What the exercise asks:
Each line below that includes the word "black" is to be reported.

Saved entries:
•••••

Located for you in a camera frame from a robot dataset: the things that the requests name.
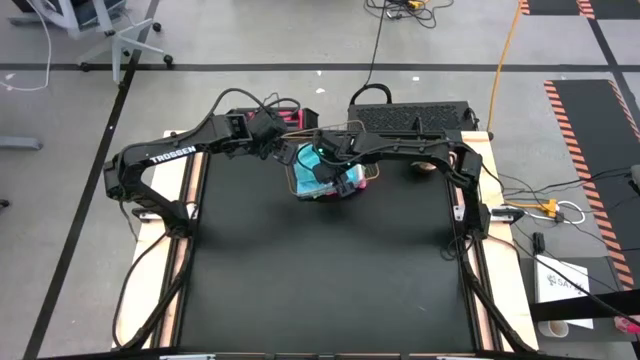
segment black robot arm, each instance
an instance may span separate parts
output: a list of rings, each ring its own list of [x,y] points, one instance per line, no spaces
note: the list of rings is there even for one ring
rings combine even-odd
[[[224,153],[229,157],[253,155],[261,159],[273,156],[280,163],[290,165],[295,160],[297,145],[282,138],[286,131],[284,120],[268,111],[258,112],[251,121],[243,114],[208,115],[191,131],[133,144],[116,154],[103,169],[107,196],[121,202],[136,202],[156,213],[164,221],[169,236],[188,236],[186,205],[170,201],[144,184],[141,178],[145,169],[197,152]],[[310,140],[321,159],[313,168],[316,179],[332,183],[340,196],[355,191],[345,175],[355,164],[391,159],[435,165],[462,190],[465,204],[460,222],[464,235],[478,240],[487,237],[490,214],[478,195],[482,157],[465,144],[442,136],[427,140],[420,135],[416,139],[416,134],[360,131],[318,130]],[[450,153],[457,159],[453,164]]]
[[[393,134],[366,132],[322,132],[312,138],[320,163],[313,173],[321,183],[333,183],[340,196],[355,191],[346,180],[346,171],[355,164],[372,164],[380,160],[410,160],[433,164],[462,191],[464,209],[461,221],[465,235],[482,240],[487,237],[491,215],[478,195],[482,156],[462,142],[448,139],[426,140],[401,138]]]
[[[134,201],[159,215],[169,236],[189,235],[189,215],[181,201],[170,201],[142,182],[145,169],[197,152],[224,153],[230,157],[274,155],[290,163],[295,154],[280,139],[286,124],[279,116],[260,112],[250,122],[243,114],[210,115],[195,129],[169,138],[127,146],[103,168],[107,196],[121,202]]]

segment yellow cable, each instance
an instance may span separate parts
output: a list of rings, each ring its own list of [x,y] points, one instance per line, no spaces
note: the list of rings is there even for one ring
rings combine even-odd
[[[500,72],[502,71],[502,64],[507,57],[507,52],[509,51],[509,46],[511,46],[511,38],[513,37],[513,33],[515,32],[516,25],[518,24],[518,19],[520,19],[520,8],[522,5],[522,0],[518,0],[518,7],[516,8],[516,14],[513,16],[513,22],[511,23],[511,29],[509,30],[509,35],[507,36],[507,41],[504,44],[504,48],[502,49],[502,56],[500,57],[500,62],[498,63],[498,69],[496,70],[496,76],[493,78],[493,88],[491,89],[491,101],[489,102],[489,119],[487,121],[487,131],[491,131],[491,125],[493,124],[493,104],[495,103],[496,91],[498,90],[498,85],[500,85]]]

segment black tabletop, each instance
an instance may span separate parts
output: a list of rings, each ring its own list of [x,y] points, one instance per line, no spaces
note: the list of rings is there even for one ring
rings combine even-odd
[[[300,201],[272,160],[212,157],[179,345],[212,352],[469,352],[447,185],[407,163]]]

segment white paper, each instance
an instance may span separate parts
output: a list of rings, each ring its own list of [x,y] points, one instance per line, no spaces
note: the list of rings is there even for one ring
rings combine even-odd
[[[564,261],[557,261],[542,255],[538,255],[537,258],[556,269],[585,291],[589,291],[589,277],[587,276],[589,275],[589,270],[587,268],[569,264]],[[549,302],[587,296],[546,266],[537,261],[535,264],[537,302]],[[567,323],[593,329],[592,319],[567,320]]]

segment teal object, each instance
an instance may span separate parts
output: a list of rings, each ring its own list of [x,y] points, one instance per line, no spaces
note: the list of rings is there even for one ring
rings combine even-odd
[[[310,144],[301,144],[299,146],[302,147],[302,150],[300,150],[298,154],[298,161],[293,164],[293,171],[296,175],[297,181],[296,192],[298,196],[317,197],[334,192],[335,190],[331,184],[319,183],[313,175],[313,172],[300,165],[300,163],[303,163],[308,168],[313,169],[315,165],[320,163],[320,158],[313,151]],[[355,166],[347,171],[347,179],[349,182],[354,184],[360,181],[358,178],[358,171]]]

•••••

Your response:
segment black robot arm, each instance
segment black tabletop, each instance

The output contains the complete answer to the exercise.